Hence, the optimized code will be-

#include <stdio.h>

void main() {
int a[10], b[10], i;
for(i = 0; i < 10; i++) {
a[i] = 1;
b[i] = 2;
}
}

Loop Unrolling
The loop unrolling technique transforms the loop. In this technique, the number of jumps and tests can be
optimized by writing the code to times without changing the meaning of the code. It reduces the number of
iterations and increases the program’s speed by eliminating the loop control instructions and loop test
instructions.
Let’s take an example to understand this technique.

Example:
Consider the following piece of code.

#include <stdio.h>

void main() {
int i = 1;
int a[100], b[100];
while(i<100) {
a[i] = b[i];
i++;
}
}

In the above code, a loop is running 100 times. We can optimize this code by repeating the statements so
that the loop runs only 50 times.
Hence, the optimized code will be-

#include <stdio.h>

void main() {
int i = 1;
int a[100], b[100];
while(i<100) {
a[i] = b[i];
i++;
a[i] = b[i];
i++;
}
}

Basic Block
In compiler design,a basic block is a straight-line piece of code that has only one entry point and one exit
point. Basic block construction is the process of dividing a program's control flow graph into basic blocks.
The task is to partition a sequence of three-address codes into the basic block. The new basic block always
begins with the first instruction and continues to add instructions until a jump or a label is reached. If no
jumps or labels are identified, control will flow sequentially from one instruction to another.

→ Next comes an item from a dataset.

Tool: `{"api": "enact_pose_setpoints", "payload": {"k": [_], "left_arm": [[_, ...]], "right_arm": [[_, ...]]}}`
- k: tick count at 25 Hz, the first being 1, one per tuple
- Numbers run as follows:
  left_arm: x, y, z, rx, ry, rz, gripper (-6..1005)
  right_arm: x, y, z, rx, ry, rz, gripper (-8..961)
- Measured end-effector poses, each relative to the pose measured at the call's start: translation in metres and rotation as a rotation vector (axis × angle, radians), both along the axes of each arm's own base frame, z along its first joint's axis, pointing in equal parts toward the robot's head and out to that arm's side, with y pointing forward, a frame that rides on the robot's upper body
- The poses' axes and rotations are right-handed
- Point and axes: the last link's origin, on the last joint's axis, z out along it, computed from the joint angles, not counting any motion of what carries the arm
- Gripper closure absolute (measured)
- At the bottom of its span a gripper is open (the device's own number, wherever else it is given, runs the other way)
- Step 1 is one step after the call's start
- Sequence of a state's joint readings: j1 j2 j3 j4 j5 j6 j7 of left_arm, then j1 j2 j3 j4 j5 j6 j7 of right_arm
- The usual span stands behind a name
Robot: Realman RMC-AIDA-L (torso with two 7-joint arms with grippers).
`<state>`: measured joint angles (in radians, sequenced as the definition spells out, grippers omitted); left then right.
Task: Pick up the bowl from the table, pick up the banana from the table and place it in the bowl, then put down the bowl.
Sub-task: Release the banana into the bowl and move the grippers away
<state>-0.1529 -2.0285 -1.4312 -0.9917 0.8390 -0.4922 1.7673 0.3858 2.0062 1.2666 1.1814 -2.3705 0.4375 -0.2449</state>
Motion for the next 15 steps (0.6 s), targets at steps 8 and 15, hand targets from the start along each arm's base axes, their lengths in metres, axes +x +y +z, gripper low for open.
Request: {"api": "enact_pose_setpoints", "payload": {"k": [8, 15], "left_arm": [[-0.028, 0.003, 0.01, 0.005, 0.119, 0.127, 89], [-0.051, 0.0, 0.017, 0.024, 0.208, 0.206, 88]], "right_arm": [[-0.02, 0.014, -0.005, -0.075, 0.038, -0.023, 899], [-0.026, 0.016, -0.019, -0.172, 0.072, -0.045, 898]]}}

Task: Partition a sequence of three-address codes into basic blocks.

Input: Sequence of three address statements.

Output: A sequence of basic blocks.


Algorithm of Basic Block in Compiler Design

1. First, find the set of leaders from intermediate code, the first statements of basic blocks. The following
are the steps for finding leaders:
1. The first instruction of the three-address code is a leader.
2. Instructions that are the target of conditional/unconditional goto are leaders.
3. Instructions that immediately follow any conditional/unconditional goto/jump statements are
leaders.
2. For each leader found, its basic block contains itself and all instructions up to the next leader.

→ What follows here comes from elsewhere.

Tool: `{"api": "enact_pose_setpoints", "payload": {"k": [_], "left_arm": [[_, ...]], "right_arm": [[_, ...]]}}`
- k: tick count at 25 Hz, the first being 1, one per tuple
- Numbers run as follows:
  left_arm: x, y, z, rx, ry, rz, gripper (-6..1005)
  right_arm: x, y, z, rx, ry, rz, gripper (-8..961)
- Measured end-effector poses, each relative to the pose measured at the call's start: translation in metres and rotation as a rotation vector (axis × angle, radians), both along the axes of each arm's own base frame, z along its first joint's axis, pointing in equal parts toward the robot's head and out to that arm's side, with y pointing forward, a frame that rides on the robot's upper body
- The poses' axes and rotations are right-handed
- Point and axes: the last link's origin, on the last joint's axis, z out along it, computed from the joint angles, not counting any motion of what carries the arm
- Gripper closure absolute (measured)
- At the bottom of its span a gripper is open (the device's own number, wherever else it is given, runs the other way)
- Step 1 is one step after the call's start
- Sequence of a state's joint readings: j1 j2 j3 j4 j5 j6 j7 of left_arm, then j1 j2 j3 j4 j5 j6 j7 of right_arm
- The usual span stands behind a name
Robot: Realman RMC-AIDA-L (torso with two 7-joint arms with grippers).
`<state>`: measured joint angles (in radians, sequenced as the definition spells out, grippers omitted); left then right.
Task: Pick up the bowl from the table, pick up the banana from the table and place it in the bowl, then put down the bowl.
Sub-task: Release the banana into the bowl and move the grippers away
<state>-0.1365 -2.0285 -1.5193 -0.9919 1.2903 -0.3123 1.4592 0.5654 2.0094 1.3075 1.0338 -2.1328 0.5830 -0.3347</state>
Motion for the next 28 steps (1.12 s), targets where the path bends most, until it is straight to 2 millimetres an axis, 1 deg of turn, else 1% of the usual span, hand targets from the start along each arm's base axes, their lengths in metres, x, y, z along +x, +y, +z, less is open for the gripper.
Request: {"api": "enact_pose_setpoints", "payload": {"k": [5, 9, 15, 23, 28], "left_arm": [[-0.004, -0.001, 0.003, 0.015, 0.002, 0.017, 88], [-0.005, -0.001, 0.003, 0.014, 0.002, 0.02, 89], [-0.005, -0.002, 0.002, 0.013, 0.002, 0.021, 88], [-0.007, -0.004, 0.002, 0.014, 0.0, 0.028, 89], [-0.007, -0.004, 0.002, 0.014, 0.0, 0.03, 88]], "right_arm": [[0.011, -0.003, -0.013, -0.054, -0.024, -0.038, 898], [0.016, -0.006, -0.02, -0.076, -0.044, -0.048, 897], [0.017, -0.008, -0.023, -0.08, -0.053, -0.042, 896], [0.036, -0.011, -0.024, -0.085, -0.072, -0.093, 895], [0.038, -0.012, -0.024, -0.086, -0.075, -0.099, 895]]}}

Hence following the above algorithm, you can partition a sequence of three-address code into basic blocks.

Example of Basic Block in Compiler Design


Consider the source code for converting a 10 x 10 matrix to an identity matrix.

for r from 1 to 10 do
for c from 1 to 10 do
a [ r, c ] = 0.0;

for r from 1 to 10 do
a [ r, c ] = 1.0;

The following are the three address codes for the above source code:

1) r = 1
2) c = 1
3) t1 = 10 * r
4) t2 = t1 + c
5) t3 = 8 * t2
6) t4 = t3 - 88
7) a[t4] = 0.0
8) c = c + 1
9) if c <= 10 goto (3)
10) r = r + 1
11) if r <= 10 goto (2)
12) r = 1
13) t5 = c - 1
14) t6 = 88 * t5
15) a[t6] = 1.0
16) r = r + 1
17) if r <= 10 goto (13)

There are six basic blocks for the above-given code, which are:

 B1 for statement 1
 B2 for statement 2
 B3 for statements 3-9
 B4 for statements 10-11
 B5 for statement 12
 B6 for statements 13-17.

Explanation
According to the definition of leaders given in the above algorithm,

 Instruction 1 is a leader as the first instruction of a three-address code is always a leader.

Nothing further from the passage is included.